▶ _EXERCISE AIM_
The full listing is needed, transcribed word for word.

▶ _SUPPLIED MATERIAL_

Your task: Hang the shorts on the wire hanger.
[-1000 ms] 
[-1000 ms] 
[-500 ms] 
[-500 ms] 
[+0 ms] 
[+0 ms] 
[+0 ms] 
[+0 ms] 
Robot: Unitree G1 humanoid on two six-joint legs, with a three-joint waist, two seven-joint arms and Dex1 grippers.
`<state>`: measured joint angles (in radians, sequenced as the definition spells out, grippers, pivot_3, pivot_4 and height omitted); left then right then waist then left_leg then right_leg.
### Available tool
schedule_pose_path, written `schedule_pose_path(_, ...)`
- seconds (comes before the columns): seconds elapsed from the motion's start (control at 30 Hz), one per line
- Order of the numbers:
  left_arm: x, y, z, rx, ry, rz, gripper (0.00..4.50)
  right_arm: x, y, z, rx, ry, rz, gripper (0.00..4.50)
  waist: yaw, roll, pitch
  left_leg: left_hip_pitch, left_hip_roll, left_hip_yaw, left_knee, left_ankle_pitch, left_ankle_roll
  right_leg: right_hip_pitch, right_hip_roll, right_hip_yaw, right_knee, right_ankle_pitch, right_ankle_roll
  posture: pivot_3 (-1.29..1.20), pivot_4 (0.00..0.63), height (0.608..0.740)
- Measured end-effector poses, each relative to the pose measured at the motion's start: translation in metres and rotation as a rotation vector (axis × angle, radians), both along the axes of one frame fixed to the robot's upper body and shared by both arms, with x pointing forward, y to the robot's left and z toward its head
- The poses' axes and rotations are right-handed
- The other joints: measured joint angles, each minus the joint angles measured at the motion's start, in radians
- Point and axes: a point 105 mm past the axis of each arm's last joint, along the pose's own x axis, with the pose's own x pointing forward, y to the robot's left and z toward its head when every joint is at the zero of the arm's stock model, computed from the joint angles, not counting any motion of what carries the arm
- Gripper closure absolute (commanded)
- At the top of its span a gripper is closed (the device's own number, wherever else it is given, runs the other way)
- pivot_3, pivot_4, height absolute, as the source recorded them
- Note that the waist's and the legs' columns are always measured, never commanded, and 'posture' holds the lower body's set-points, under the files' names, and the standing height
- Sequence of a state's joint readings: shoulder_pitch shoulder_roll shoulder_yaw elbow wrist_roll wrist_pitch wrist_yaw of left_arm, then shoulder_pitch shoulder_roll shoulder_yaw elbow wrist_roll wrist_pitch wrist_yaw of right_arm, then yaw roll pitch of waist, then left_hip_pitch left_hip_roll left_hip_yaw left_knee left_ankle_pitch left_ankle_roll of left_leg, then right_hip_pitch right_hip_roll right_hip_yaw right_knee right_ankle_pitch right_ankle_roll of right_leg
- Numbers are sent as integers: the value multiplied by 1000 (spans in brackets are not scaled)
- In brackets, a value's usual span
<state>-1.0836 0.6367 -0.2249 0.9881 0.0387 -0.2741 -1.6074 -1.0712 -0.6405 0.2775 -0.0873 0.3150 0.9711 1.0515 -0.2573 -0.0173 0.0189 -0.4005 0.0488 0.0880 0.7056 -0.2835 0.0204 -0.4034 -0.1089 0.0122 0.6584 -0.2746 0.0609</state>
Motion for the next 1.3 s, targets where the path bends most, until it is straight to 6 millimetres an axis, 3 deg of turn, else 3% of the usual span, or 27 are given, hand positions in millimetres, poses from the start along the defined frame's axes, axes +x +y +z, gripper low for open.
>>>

▶ _RESPONSE AREA_
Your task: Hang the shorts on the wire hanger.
[-1000 ms] 
[-1000 ms] 
[-500 ms] 
[-500 ms] 
[+0 ms] 
[+0 ms] 
[+0 ms] 
[+0 ms] 
Robot: Unitree G1 humanoid on two six-joint legs, with a three-joint waist, two seven-joint arms and Dex1 grippers.
`<state>`: measured joint angles (in radians, sequenced as the definition spells out, grippers, pivot_3, pivot_4 and height omitted); left then right then waist then left_leg then right_leg.
### Available tool
schedule_pose_path, written `schedule_pose_path(_, ...)`
- seconds (comes before the columns): seconds elapsed from the motion's start (control at 30 Hz), one per line
- Order of the numbers:
  left_arm: x, y, z, rx, ry, rz, gripper (0.00..4.50)
  right_arm: x, y, z, rx, ry, rz, gripper (0.00..4.50)
  waist: yaw, roll, pitch
  left_leg: left_hip_pitch, left_hip_roll, left_hip_yaw, left_knee, left_ankle_pitch, left_ankle_roll
  right_leg: right_hip_pitch, right_hip_roll, right_hip_yaw, right_knee, right_ankle_pitch, right_ankle_roll
  posture: pivot_3 (-1.29..1.20), pivot_4 (0.00..0.63), height (0.608..0.740)
- Measured end-effector poses, each relative to the pose measured at the motion's start: translation in metres and rotation as a rotation vector (axis × angle, radians), both along the axes of one frame fixed to the robot's upper body and shared by both arms, with x pointing forward, y to the robot's left and z toward its head
- The poses' axes and rotations are right-handed
- The other joints: measured joint angles, each minus the joint angles measured at the motion's start, in radians
- Point and axes: a point 105 mm past the axis of each arm's last joint, along the pose's own x axis, with the pose's own x pointing forward, y to the robot's left and z toward its head when every joint is at the zero of the arm's stock model, computed from the joint angles, not counting any motion of what carries the arm
- Gripper closure absolute (commanded)
- At the top of its span a gripper is closed (the device's own number, wherever else it is given, runs the other way)
- pivot_3, pivot_4, height absolute, as the source recorded them
- Note that the waist's and the legs' columns are always measured, never commanded, and 'posture' holds the lower body's set-points, under the files' names, and the standing height
- Sequence of a state's joint readings: shoulder_pitch shoulder_roll shoulder_yaw elbow wrist_roll wrist_pitch wrist_yaw of left_arm, then shoulder_pitch shoulder_roll shoulder_yaw elbow wrist_roll wrist_pitch wrist_yaw of right_arm, then yaw roll pitch of waist, then left_hip_pitch left_hip_roll left_hip_yaw left_knee left_ankle_pitch left_ankle_roll of left_leg, then right_hip_pitch right_hip_roll right_hip_yaw right_knee right_ankle_pitch right_ankle_roll of right_leg
- Numbers are sent as integers: the value multiplied by 1000 (spans in brackets are not scaled)
- In brackets, a value's usual span
<state>-1.0836 0.6367 -0.2249 0.9881 0.0387 -0.2741 -1.6074 -1.0712 -0.6405 0.2775 -0.0873 0.3150 0.9711 1.0515 -0.2573 -0.0173 0.0189 -0.4005 0.0488 0.0880 0.7056 -0.2835 0.0204 -0.4034 -0.1089 0.0122 0.6584 -0.2746 0.0609</state>
Motion for the next 1.3 s, targets where the path bends most, until it is straight to 6 millimetres an axis, 3 deg of turn, else 3% of the usual span, or 27 are given, hand positions in millimetres, poses from the start along the defined frame's axes, axes +x +y +z, gripper low for open.
>>>

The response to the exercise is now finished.